[Records from a dataset]
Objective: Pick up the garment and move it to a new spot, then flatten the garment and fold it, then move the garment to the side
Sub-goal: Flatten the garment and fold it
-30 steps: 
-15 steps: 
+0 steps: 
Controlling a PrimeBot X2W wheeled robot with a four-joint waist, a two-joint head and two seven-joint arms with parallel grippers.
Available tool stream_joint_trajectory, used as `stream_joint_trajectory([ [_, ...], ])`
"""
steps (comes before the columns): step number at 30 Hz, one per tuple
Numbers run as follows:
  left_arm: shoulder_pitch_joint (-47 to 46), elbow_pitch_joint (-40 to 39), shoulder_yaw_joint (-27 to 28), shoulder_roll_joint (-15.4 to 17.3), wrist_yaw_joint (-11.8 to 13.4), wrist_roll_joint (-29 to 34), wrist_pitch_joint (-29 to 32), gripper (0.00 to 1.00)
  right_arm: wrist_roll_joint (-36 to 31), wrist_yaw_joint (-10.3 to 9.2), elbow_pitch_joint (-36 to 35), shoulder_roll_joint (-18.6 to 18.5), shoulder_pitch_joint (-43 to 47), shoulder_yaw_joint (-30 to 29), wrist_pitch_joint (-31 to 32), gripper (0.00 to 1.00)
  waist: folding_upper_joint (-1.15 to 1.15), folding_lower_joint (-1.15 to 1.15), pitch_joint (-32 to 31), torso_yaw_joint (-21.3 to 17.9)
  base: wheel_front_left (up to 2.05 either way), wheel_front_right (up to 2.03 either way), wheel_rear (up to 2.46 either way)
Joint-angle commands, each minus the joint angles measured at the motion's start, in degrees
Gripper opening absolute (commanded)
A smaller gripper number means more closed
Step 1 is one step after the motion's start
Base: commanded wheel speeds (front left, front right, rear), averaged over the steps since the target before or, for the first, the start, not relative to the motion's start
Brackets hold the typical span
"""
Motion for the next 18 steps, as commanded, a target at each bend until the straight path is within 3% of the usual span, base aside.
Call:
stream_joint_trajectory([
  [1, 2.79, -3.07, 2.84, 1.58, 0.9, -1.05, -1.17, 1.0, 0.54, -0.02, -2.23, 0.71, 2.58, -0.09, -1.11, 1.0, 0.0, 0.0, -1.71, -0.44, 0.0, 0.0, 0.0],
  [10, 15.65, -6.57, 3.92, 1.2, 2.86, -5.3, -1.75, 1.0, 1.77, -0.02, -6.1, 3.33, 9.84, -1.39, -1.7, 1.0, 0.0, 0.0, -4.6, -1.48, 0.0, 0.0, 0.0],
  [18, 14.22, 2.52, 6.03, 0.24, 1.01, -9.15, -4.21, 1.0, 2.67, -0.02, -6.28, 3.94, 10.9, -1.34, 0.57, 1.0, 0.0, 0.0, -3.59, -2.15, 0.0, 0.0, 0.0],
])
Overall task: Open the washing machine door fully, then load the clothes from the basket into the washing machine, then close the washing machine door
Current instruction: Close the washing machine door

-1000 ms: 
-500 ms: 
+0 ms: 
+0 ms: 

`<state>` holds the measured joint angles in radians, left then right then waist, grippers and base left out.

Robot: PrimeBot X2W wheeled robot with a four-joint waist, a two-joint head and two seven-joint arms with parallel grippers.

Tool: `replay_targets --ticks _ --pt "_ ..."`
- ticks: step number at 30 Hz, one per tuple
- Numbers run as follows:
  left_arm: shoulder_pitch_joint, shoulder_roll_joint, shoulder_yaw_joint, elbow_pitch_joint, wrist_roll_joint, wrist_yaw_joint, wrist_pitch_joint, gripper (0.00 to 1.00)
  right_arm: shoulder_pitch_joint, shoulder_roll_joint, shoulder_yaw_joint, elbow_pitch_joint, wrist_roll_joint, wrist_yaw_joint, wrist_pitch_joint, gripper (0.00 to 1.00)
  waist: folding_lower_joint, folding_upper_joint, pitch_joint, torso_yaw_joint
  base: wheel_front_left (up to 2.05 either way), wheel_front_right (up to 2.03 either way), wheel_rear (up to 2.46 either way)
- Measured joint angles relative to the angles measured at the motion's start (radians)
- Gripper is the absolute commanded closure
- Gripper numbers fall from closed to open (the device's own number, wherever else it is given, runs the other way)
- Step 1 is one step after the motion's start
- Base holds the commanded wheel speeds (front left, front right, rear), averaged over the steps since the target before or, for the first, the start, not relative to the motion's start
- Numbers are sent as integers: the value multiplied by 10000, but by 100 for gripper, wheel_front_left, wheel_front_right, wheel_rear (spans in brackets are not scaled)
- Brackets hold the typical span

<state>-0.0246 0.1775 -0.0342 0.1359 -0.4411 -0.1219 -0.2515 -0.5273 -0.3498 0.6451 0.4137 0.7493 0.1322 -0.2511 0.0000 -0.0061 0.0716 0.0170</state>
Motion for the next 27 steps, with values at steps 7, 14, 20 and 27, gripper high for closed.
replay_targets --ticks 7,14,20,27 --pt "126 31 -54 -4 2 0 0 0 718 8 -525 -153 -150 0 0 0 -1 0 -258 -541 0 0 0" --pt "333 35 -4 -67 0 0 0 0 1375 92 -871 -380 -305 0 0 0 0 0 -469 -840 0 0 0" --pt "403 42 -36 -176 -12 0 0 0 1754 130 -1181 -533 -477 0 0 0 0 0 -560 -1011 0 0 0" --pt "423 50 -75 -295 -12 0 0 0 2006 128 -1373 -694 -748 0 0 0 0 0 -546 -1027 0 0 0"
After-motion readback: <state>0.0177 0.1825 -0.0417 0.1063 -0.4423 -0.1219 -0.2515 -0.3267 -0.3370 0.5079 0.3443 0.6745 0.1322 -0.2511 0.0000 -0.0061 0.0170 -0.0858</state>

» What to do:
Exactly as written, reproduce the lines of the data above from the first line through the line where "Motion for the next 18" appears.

» Finished task:
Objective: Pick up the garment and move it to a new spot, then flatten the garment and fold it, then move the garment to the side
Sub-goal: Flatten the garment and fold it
-30 steps: 
-15 steps: 
+0 steps: 
Controlling a PrimeBot X2W wheeled robot with a four-joint waist, a two-joint head and two seven-joint arms with parallel grippers.
Available tool stream_joint_trajectory, used as `stream_joint_trajectory([ [_, ...], ])`
"""
steps (comes before the columns): step number at 30 Hz, one per tuple
Numbers run as follows:
  left_arm: shoulder_pitch_joint (-47 to 46), elbow_pitch_joint (-40 to 39), shoulder_yaw_joint (-27 to 28), shoulder_roll_joint (-15.4 to 17.3), wrist_yaw_joint (-11.8 to 13.4), wrist_roll_joint (-29 to 34), wrist_pitch_joint (-29 to 32), gripper (0.00 to 1.00)
  right_arm: wrist_roll_joint (-36 to 31), wrist_yaw_joint (-10.3 to 9.2), elbow_pitch_joint (-36 to 35), shoulder_roll_joint (-18.6 to 18.5), shoulder_pitch_joint (-43 to 47), shoulder_yaw_joint (-30 to 29), wrist_pitch_joint (-31 to 32), gripper (0.00 to 1.00)
  waist: folding_upper_joint (-1.15 to 1.15), folding_lower_joint (-1.15 to 1.15), pitch_joint (-32 to 31), torso_yaw_joint (-21.3 to 17.9)
  base: wheel_front_left (up to 2.05 either way), wheel_front_right (up to 2.03 either way), wheel_rear (up to 2.46 either way)
Joint-angle commands, each minus the joint angles measured at the motion's start, in degrees
Gripper opening absolute (commanded)
A smaller gripper number means more closed
Step 1 is one step after the motion's start
Base: commanded wheel speeds (front left, front right, rear), averaged over the steps since the target before or, for the first, the start, not relative to the motion's start
Brackets hold the typical span
"""
Motion for the next 18 steps, as commanded, a target at each bend until the straight path is within 3% of the usual span, base aside.

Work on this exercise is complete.